Question

How do you use the rational roots theorem to find all possible zeros of `f(x)=2x^3-7x^2-10x-3`?

Answer 1

`f(x)` has zeros `-1/2` and `2+-sqrt(7)`

Explanation:

`f(x) = 2x^3-7x^2-10x-3`

By the rational root theorem, any rational zeros of `f(x)` are expressible in the form `p/q` for integers `p, q` with `p` a divisor of the constant term `-3` and `q` a divisor of the coefficient `2` of the leading term.

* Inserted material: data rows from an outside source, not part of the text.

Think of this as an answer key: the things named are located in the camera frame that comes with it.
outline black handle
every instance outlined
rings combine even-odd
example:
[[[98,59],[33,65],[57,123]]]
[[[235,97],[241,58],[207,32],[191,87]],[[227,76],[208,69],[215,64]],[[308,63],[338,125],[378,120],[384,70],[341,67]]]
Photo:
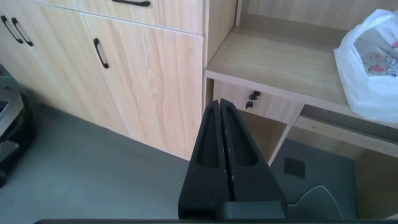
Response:
[[[258,100],[257,96],[261,95],[259,91],[254,91],[253,94],[249,95],[249,100]]]
[[[2,20],[2,23],[7,27],[7,30],[10,32],[10,34],[13,36],[13,38],[14,38],[18,43],[23,44],[24,41],[23,41],[22,39],[17,38],[17,37],[11,32],[10,28],[7,26],[7,24],[6,24],[6,22],[8,22],[7,17],[1,16],[1,20]]]
[[[119,2],[119,3],[132,4],[135,6],[142,6],[142,7],[150,6],[150,1],[141,1],[141,2],[127,1],[127,0],[112,0],[112,1]]]
[[[99,59],[101,60],[102,66],[104,68],[108,69],[109,65],[108,65],[108,63],[104,63],[104,61],[102,60],[102,57],[101,57],[101,54],[100,54],[100,50],[98,50],[98,44],[100,44],[100,40],[98,40],[98,38],[95,38],[94,39],[95,50],[97,50],[97,54],[98,54]]]
[[[252,101],[248,101],[246,103],[246,109],[248,109],[248,108],[253,108],[253,102]]]
[[[33,46],[32,41],[27,40],[27,39],[24,37],[24,35],[22,34],[22,32],[18,29],[18,26],[17,26],[18,20],[14,17],[14,18],[11,18],[11,21],[12,21],[12,24],[14,25],[14,27],[18,30],[19,35],[21,35],[21,37],[24,39],[24,41],[27,43],[27,45]]]

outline white plastic bag
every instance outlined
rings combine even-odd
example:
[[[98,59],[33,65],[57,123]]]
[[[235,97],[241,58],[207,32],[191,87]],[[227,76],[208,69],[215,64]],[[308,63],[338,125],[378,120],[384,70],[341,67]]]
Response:
[[[398,13],[376,10],[348,32],[335,58],[351,109],[398,123]]]

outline light wood panel
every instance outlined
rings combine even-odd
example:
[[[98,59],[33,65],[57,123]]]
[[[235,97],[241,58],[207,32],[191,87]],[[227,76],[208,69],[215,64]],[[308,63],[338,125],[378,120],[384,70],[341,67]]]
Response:
[[[66,7],[69,9],[76,9],[75,0],[24,0],[24,1],[33,1],[33,2],[51,4],[54,6]]]
[[[214,84],[214,100],[222,98],[232,102],[239,110],[257,114],[287,124],[294,124],[304,104],[285,98],[261,93],[258,100],[253,100],[253,108],[246,109],[249,95],[254,90],[216,80]]]
[[[284,140],[286,124],[238,110],[251,136],[269,165]]]
[[[6,16],[0,7],[0,16]],[[10,29],[14,30],[11,18],[7,17]],[[0,63],[24,88],[31,91],[40,101],[57,109],[71,112],[66,99],[55,86],[35,53],[26,44],[20,44],[12,37],[6,27],[0,25]]]
[[[235,27],[205,75],[363,119],[348,106],[333,54],[345,31],[280,19],[263,24],[265,32]]]
[[[398,213],[398,159],[366,151],[355,160],[359,218],[388,218]]]
[[[249,14],[351,30],[376,9],[395,11],[396,0],[249,0]]]
[[[22,1],[10,4],[33,49],[71,104],[73,115],[128,136],[118,104],[78,12]]]
[[[292,126],[287,138],[349,159],[357,158],[366,150],[363,147],[295,126]]]
[[[246,15],[249,10],[249,0],[238,0],[238,9],[236,10],[235,26],[241,26],[241,23],[246,20]]]
[[[345,141],[356,146],[365,147],[373,151],[398,157],[398,143],[387,139],[381,139],[366,133],[360,133],[342,126],[305,116],[299,116],[294,125],[298,128],[313,131],[333,139]]]
[[[150,0],[149,7],[111,0],[76,2],[83,12],[203,35],[203,0]]]
[[[203,38],[82,14],[133,139],[189,159],[201,121]]]
[[[206,0],[206,65],[234,27],[236,4],[237,0]]]
[[[291,128],[292,128],[291,124],[278,125],[274,128],[269,144],[270,148],[274,149],[274,151],[271,154],[269,154],[269,160],[268,160],[269,166],[271,166],[276,155],[278,155],[279,149],[284,143]]]

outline white cable
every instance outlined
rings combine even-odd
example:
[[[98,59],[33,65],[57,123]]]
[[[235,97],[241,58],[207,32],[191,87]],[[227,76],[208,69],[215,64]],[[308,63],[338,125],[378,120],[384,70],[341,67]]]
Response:
[[[305,194],[303,194],[303,196],[300,197],[300,199],[298,200],[297,203],[294,203],[294,204],[291,204],[291,205],[288,204],[287,206],[288,206],[288,207],[294,207],[294,206],[298,205],[298,204],[301,202],[301,200],[302,200],[307,194],[309,194],[311,191],[313,191],[313,190],[315,190],[315,189],[317,189],[317,188],[323,188],[323,189],[326,190],[326,192],[328,192],[328,194],[329,194],[329,196],[331,197],[331,199],[335,202],[335,205],[336,205],[336,208],[337,208],[337,210],[338,210],[338,214],[339,214],[340,218],[343,219],[343,215],[341,214],[340,207],[338,206],[336,199],[335,199],[334,196],[330,193],[330,191],[329,191],[325,186],[323,186],[323,185],[318,185],[318,186],[315,186],[315,187],[311,188],[311,189],[308,190]]]

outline gray floor
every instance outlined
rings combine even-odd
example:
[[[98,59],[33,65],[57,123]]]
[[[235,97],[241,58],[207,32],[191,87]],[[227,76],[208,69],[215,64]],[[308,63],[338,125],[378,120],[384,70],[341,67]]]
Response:
[[[5,86],[17,88],[18,84],[0,66],[0,88]],[[34,108],[38,135],[9,183],[0,189],[0,223],[33,223],[43,218],[178,218],[187,161],[37,103]],[[306,163],[305,179],[283,173],[285,156]],[[322,184],[336,198],[344,218],[356,217],[353,161],[286,141],[271,169],[288,203]],[[338,218],[322,189],[308,194],[289,213]]]
[[[286,157],[305,163],[305,178],[284,173]],[[285,140],[271,165],[288,204],[294,205],[312,188],[322,185],[331,193],[344,219],[356,219],[356,186],[354,161],[345,157]],[[324,188],[311,190],[295,206],[289,206],[289,217],[302,220],[338,220],[336,203]]]
[[[176,219],[188,162],[50,108],[0,189],[0,222]]]

That means that the only possible rational zeros are:

`+-1/2, +-1, +-3`

We find:

`f(-1/2) = 2(-1/2)^3-7(-1/2)^2-10(-1/2)-3`

`=-1/4-7/4+10/2-3=0`

So `x=-1/2` is a zero and `(2x+1)` a factor:

`2x^3-7x^2-10x-3`

`= (2x+1)(x^2-4x-3)`

`= (2x+1)(x^2-4x+4-7)`

`= (2x+1)((x-2)^2-(sqrt(7))^2)`

`= (2x+1)(x-2-sqrt(7))(x-2+sqrt(7))`

Hence the two other zeros are:

`x=2+-sqrt(7)`